Microplastics (MPs) have become a significant concern for their potential toxicity. However, the correlation between the size of plastic particles and their toxicity remains inconclusive. Here, we investigate the toxic effects of different sizes (80 nm, 800 nm, 8 µm and 80 µm) polystyrene MPs (PS-MPs) on the model organism Nile tilapia (Oreochromis niloticus). The results of bioluminescent imaging indicate that the 80 nm PS-MPs are more likely to invade the body. H&E staining shows severe damage on the intestinal villi and distinct hepatic steatosis in the 80 nm group. EdU labeling shows that the proliferation activity of intestinal and liver cells reduces significantly in the 80 nm group. The gut microbiome analysis shows a severe imbalance of gut microbiota homeostasis in the 80 nm group. The analysis of liver transcriptomics and metabolomics shows that the liver lipid metabolism is disordered in the 80 nm group. In conclusion, this study confirms that the 80 nm PS-MPs are more likely to induce intestinal and liver toxicity. All the above lay the foundation for further study on the pathological damage of MPs to other organisms.

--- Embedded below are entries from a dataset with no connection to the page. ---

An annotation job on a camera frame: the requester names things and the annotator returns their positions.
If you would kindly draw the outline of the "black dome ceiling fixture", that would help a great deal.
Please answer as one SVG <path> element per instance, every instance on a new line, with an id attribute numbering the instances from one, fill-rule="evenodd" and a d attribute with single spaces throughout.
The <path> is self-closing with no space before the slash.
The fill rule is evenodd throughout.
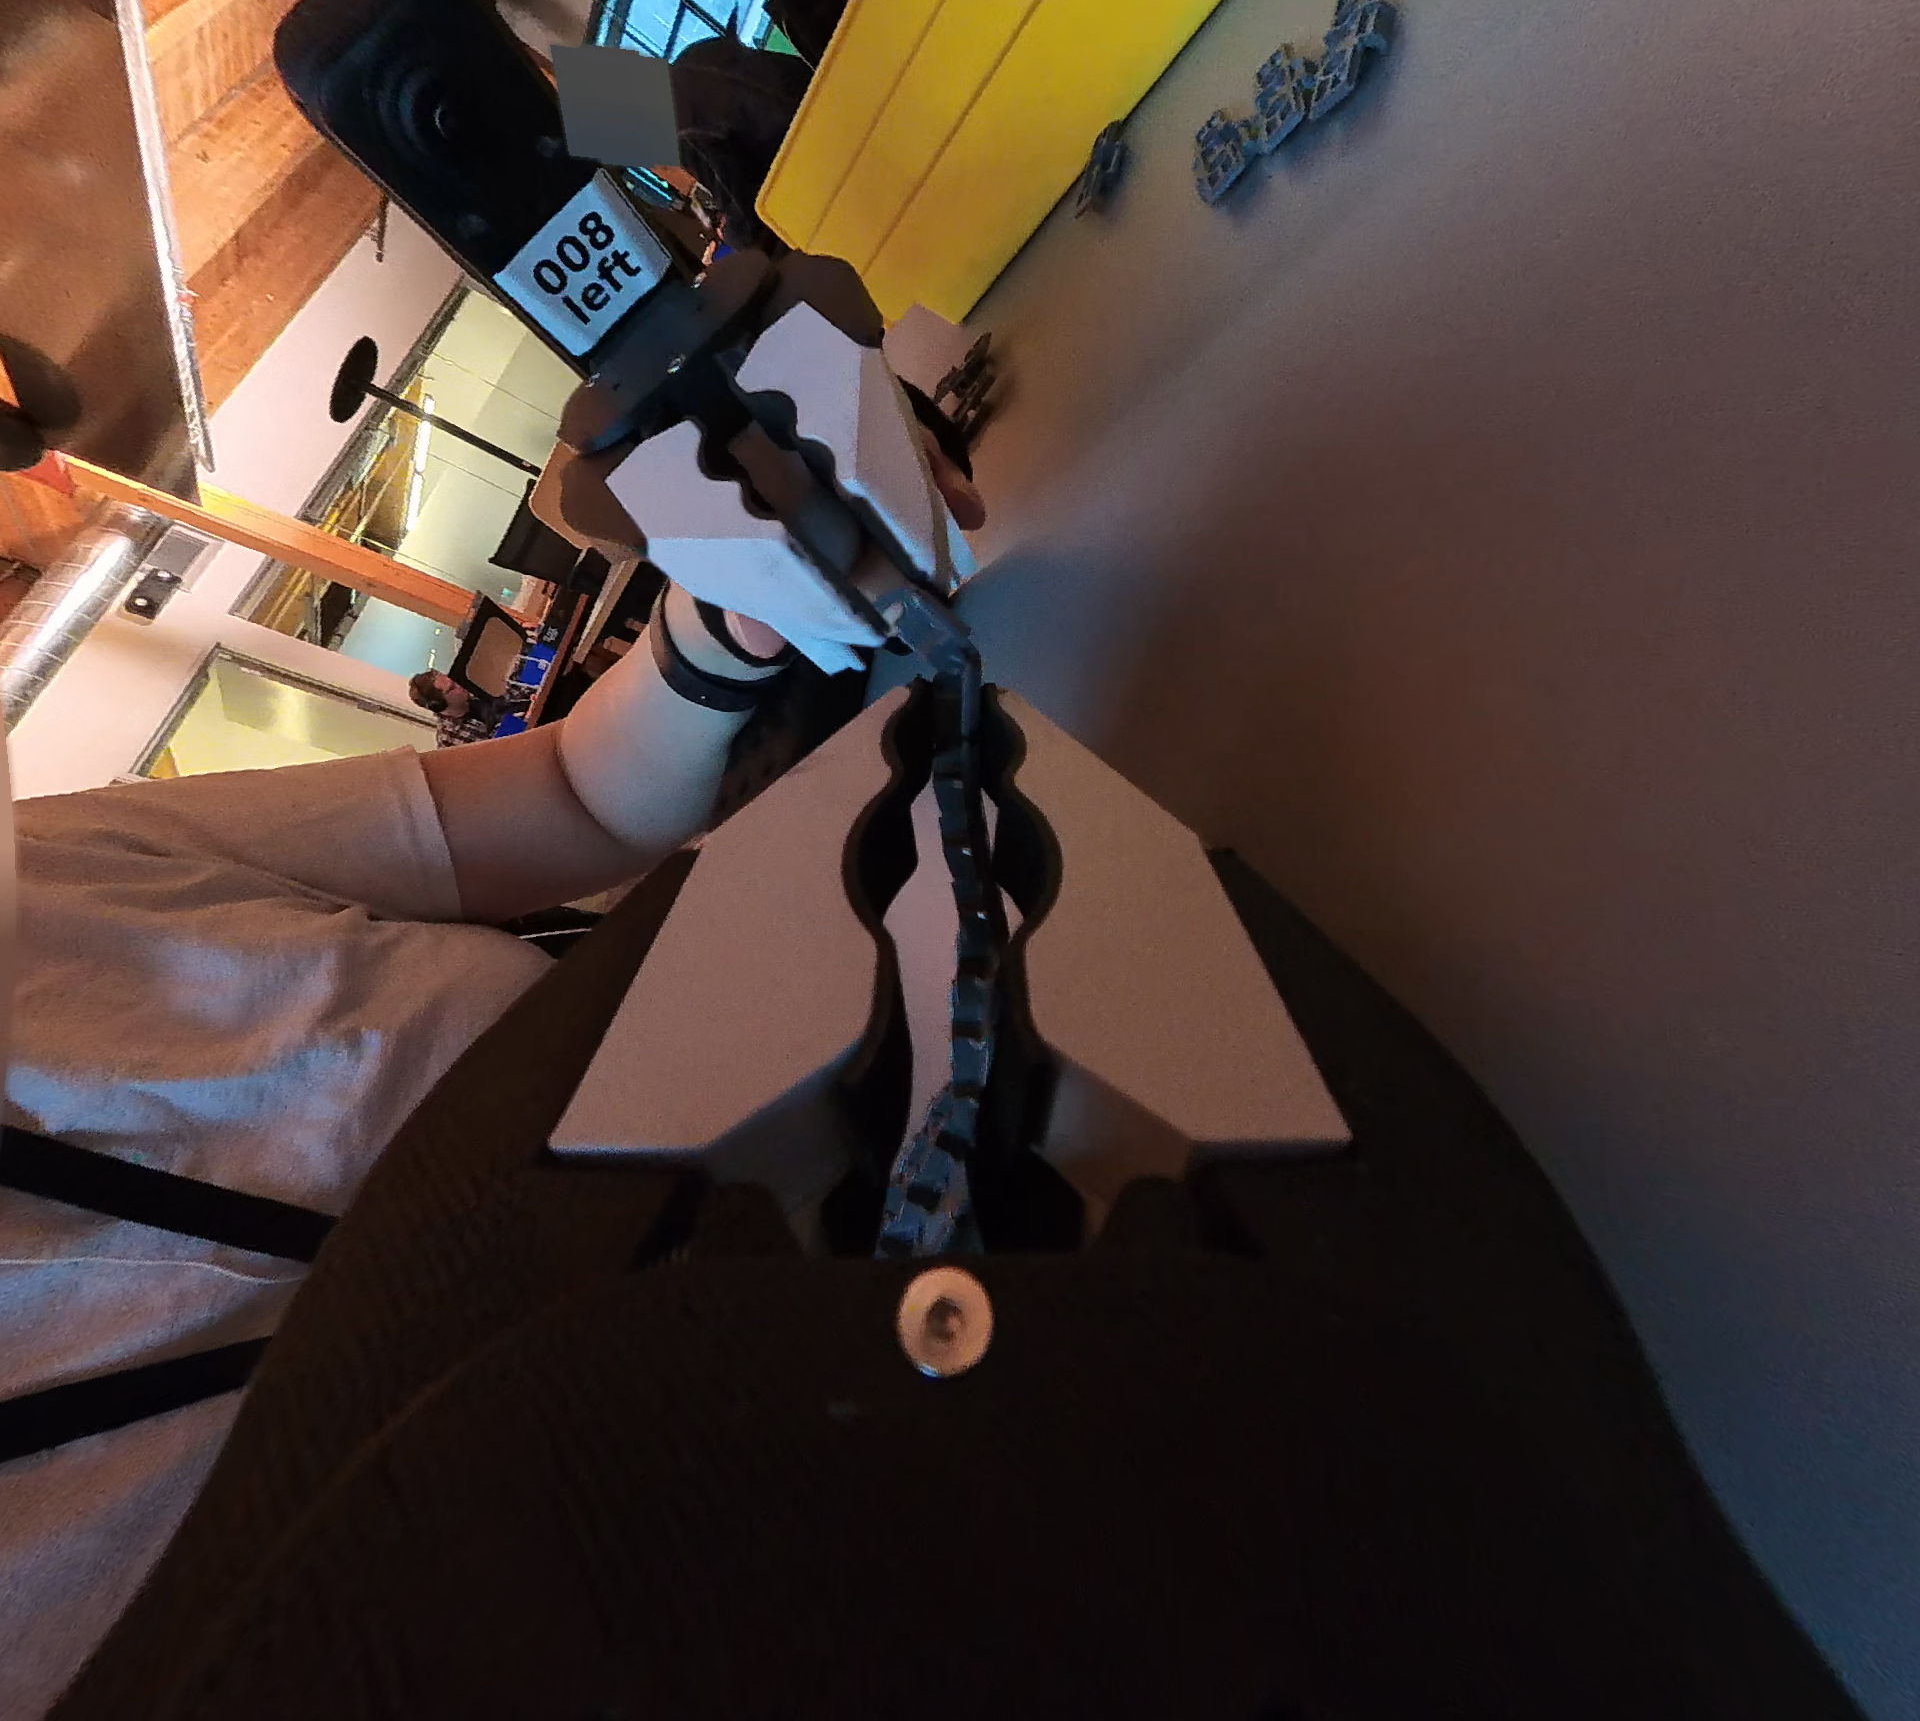
<path id="1" fill-rule="evenodd" d="M 2 470 L 35 467 L 49 438 L 71 428 L 84 401 L 68 372 L 16 338 L 2 341 Z"/>

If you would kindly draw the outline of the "yellow plastic bin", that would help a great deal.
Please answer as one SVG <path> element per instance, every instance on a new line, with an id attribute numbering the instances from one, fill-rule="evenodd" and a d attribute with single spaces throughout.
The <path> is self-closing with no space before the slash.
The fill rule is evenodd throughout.
<path id="1" fill-rule="evenodd" d="M 959 320 L 1218 3 L 845 0 L 757 213 Z"/>

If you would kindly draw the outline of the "person's left forearm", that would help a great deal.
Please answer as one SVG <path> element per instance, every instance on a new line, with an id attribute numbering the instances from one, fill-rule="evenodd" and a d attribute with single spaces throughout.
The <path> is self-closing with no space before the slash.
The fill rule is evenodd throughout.
<path id="1" fill-rule="evenodd" d="M 457 916 L 504 922 L 658 867 L 705 827 L 746 722 L 678 695 L 637 649 L 558 725 L 427 753 Z"/>

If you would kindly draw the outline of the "black ceiling pole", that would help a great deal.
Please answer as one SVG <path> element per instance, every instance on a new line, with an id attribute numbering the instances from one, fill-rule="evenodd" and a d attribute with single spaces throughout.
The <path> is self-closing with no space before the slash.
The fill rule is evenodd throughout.
<path id="1" fill-rule="evenodd" d="M 334 423 L 347 423 L 354 418 L 361 405 L 373 401 L 392 412 L 405 415 L 420 423 L 424 428 L 442 431 L 443 435 L 457 438 L 481 452 L 490 460 L 504 463 L 506 467 L 516 468 L 528 481 L 536 479 L 540 464 L 524 460 L 516 452 L 463 428 L 456 423 L 446 420 L 437 412 L 429 412 L 420 402 L 397 394 L 395 391 L 378 383 L 378 346 L 371 338 L 359 338 L 347 346 L 347 352 L 338 366 L 331 388 L 327 394 L 327 412 Z"/>

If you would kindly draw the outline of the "silver duct with grille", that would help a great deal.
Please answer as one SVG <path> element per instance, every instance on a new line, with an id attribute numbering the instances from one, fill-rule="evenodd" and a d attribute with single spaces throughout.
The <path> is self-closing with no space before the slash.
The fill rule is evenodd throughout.
<path id="1" fill-rule="evenodd" d="M 220 542 L 145 509 L 107 503 L 35 576 L 2 630 L 4 731 L 12 735 L 93 629 L 152 623 Z"/>

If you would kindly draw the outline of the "scattered loose track links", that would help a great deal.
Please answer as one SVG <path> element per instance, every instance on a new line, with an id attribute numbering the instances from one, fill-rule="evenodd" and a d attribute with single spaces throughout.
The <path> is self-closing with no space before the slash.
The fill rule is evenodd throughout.
<path id="1" fill-rule="evenodd" d="M 1317 52 L 1282 44 L 1254 77 L 1246 117 L 1218 109 L 1196 129 L 1191 182 L 1199 202 L 1220 204 L 1255 160 L 1276 154 L 1303 126 L 1319 124 L 1362 84 L 1370 65 L 1394 41 L 1400 11 L 1391 0 L 1336 0 Z M 993 338 L 977 334 L 961 358 L 929 391 L 907 398 L 932 416 L 947 458 L 972 467 L 972 441 L 987 418 L 996 391 Z"/>

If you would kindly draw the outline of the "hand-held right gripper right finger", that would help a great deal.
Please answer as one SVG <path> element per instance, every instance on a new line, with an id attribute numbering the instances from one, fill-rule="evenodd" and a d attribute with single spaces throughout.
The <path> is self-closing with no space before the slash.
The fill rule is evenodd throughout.
<path id="1" fill-rule="evenodd" d="M 985 695 L 985 1247 L 1076 1251 L 1136 1181 L 1351 1132 L 1198 837 L 1008 688 Z"/>

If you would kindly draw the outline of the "black wrist band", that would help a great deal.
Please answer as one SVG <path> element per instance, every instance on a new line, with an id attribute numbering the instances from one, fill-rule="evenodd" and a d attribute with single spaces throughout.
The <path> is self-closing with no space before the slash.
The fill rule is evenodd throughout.
<path id="1" fill-rule="evenodd" d="M 757 703 L 777 681 L 777 669 L 755 671 L 749 676 L 722 676 L 698 669 L 683 657 L 670 630 L 668 603 L 674 594 L 674 589 L 666 589 L 662 599 L 656 600 L 646 634 L 649 641 L 649 653 L 654 655 L 654 667 L 663 684 L 678 698 L 705 710 L 725 714 L 753 712 Z"/>

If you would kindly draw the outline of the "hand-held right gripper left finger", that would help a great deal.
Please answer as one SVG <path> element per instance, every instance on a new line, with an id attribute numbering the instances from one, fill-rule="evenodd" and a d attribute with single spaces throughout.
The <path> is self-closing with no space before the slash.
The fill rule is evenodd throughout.
<path id="1" fill-rule="evenodd" d="M 766 1188 L 873 1255 L 912 1083 L 887 916 L 919 863 L 922 696 L 883 695 L 714 830 L 549 1151 Z"/>

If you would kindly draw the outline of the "single grey track link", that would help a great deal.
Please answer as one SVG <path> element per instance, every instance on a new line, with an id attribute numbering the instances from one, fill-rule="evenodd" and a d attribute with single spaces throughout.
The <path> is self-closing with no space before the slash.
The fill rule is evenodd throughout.
<path id="1" fill-rule="evenodd" d="M 979 649 L 968 624 L 938 596 L 906 586 L 877 606 L 883 649 L 910 658 L 927 681 L 959 681 L 979 671 Z"/>

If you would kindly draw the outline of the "grey desk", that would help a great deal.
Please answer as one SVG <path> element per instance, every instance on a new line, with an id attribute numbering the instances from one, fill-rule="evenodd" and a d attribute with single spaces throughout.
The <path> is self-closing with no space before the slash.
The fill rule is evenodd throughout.
<path id="1" fill-rule="evenodd" d="M 1916 0 L 1224 0 L 975 308 L 993 671 L 1463 1061 L 1916 1717 Z"/>

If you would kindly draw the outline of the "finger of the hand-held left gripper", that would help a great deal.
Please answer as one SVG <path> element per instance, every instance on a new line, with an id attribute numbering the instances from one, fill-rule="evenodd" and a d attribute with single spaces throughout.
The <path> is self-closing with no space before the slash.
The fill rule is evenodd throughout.
<path id="1" fill-rule="evenodd" d="M 977 563 L 883 350 L 794 304 L 746 352 L 738 388 L 788 425 L 805 458 L 873 523 L 907 572 L 939 599 L 972 578 Z"/>
<path id="2" fill-rule="evenodd" d="M 751 513 L 742 487 L 703 472 L 701 438 L 683 418 L 636 442 L 603 477 L 652 563 L 696 600 L 766 624 L 827 673 L 862 664 L 885 630 L 857 617 L 777 518 Z"/>

微塑料（MP）因其潜在毒性而成为人们关注的焦点。然而，塑料颗粒的尺寸与其毒性之间的相关性仍然没有定论。在这里，我们研究了不同尺寸（80 nm、800 nm、8 µm 和 80 µm）聚苯乙烯 MP（PS-MP）对模式生物尼罗罗非鱼（Oreochromis niloticus）的毒性作用。生物发光成像结果表明80 nm PS-MPs更容易侵入体内。H&E 染色显示 80 nm 组肠绒毛严重损伤和明显的肝脂肪变性。EdU标记显示80 nm组肠细胞和肝细胞的增殖活性显着降低。肠道微生物组分析显示，80 nm 组肠道微生物群稳态严重失衡。肝脏转录组学和代谢组学分析显示，80 nm组肝脏脂质代谢紊乱。总之，本研究证实 80 nm PS-MP 更有可能诱发肠道和肝脏毒性。这些为进一步研究MPs对其他生物的病理损伤奠定了基础。